*** Opening of DATASET EXTRACT ***
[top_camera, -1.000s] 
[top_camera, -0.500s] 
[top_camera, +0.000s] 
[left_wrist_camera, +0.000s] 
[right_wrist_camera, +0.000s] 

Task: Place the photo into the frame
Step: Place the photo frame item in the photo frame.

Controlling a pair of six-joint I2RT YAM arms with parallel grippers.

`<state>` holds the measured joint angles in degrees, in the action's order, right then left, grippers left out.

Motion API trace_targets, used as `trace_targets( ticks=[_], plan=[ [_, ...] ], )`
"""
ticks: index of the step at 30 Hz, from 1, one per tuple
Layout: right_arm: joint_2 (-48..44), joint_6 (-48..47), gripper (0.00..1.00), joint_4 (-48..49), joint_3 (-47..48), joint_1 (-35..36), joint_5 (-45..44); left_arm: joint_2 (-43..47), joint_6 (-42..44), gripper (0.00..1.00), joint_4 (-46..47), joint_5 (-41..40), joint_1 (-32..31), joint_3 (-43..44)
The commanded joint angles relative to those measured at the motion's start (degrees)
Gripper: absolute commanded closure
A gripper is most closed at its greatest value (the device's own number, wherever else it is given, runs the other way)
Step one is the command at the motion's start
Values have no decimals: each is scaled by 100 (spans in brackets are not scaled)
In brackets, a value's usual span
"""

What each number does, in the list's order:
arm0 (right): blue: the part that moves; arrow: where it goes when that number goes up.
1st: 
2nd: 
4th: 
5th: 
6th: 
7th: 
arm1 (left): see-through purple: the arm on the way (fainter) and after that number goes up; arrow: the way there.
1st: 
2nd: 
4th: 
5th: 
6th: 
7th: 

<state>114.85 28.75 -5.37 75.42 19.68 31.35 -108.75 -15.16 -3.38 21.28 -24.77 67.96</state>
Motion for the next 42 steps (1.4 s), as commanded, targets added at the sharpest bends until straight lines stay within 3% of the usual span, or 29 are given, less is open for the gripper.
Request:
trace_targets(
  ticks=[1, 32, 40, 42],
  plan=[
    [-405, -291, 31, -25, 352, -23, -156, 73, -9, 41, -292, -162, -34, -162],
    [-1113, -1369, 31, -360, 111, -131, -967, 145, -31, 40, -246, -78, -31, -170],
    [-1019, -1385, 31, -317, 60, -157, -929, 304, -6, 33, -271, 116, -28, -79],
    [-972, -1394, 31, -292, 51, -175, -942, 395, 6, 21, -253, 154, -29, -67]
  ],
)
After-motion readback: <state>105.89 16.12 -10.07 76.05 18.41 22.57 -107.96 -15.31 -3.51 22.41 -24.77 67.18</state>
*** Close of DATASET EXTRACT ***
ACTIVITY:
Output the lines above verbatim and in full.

YOUR SOLUTION:
[top_camera, -1.000s] 
[top_camera, -0.500s] 
[top_camera, +0.000s] 
[left_wrist_camera, +0.000s] 
[right_wrist_camera, +0.000s] 

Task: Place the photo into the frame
Step: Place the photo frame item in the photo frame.

Controlling a pair of six-joint I2RT YAM arms with parallel grippers.

`<state>` holds the measured joint angles in degrees, in the action's order, right then left, grippers left out.

Motion API trace_targets, used as `trace_targets( ticks=[_], plan=[ [_, ...] ], )`
"""
ticks: index of the step at 30 Hz, from 1, one per tuple
Layout: right_arm: joint_2 (-48..44), joint_6 (-48..47), gripper (0.00..1.00), joint_4 (-48..49), joint_3 (-47..48), joint_1 (-35..36), joint_5 (-45..44); left_arm: joint_2 (-43..47), joint_6 (-42..44), gripper (0.00..1.00), joint_4 (-46..47), joint_5 (-41..40), joint_1 (-32..31), joint_3 (-43..44)
The commanded joint angles relative to those measured at the motion's start (degrees)
Gripper: absolute commanded closure
A gripper is most closed at its greatest value (the device's own number, wherever else it is given, runs the other way)
Step one is the command at the motion's start
Values have no decimals: each is scaled by 100 (spans in brackets are not scaled)
In brackets, a value's usual span
"""

What each number does, in the list's order:
arm0 (right): blue: the part that moves; arrow: where it goes when that number goes up.
1st: 
2nd: 
4th: 
5th: 
6th: 
7th: 
arm1 (left): see-through purple: the arm on the way (fainter) and after that number goes up; arrow: the way there.
1st: 
2nd: 
4th: 
5th: 
6th: 
7th: 

<state>114.85 28.75 -5.37 75.42 19.68 31.35 -108.75 -15.16 -3.38 21.28 -24.77 67.96</state>
Motion for the next 42 steps (1.4 s), as commanded, targets added at the sharpest bends until straight lines stay within 3% of the usual span, or 29 are given, less is open for the gripper.
Request:
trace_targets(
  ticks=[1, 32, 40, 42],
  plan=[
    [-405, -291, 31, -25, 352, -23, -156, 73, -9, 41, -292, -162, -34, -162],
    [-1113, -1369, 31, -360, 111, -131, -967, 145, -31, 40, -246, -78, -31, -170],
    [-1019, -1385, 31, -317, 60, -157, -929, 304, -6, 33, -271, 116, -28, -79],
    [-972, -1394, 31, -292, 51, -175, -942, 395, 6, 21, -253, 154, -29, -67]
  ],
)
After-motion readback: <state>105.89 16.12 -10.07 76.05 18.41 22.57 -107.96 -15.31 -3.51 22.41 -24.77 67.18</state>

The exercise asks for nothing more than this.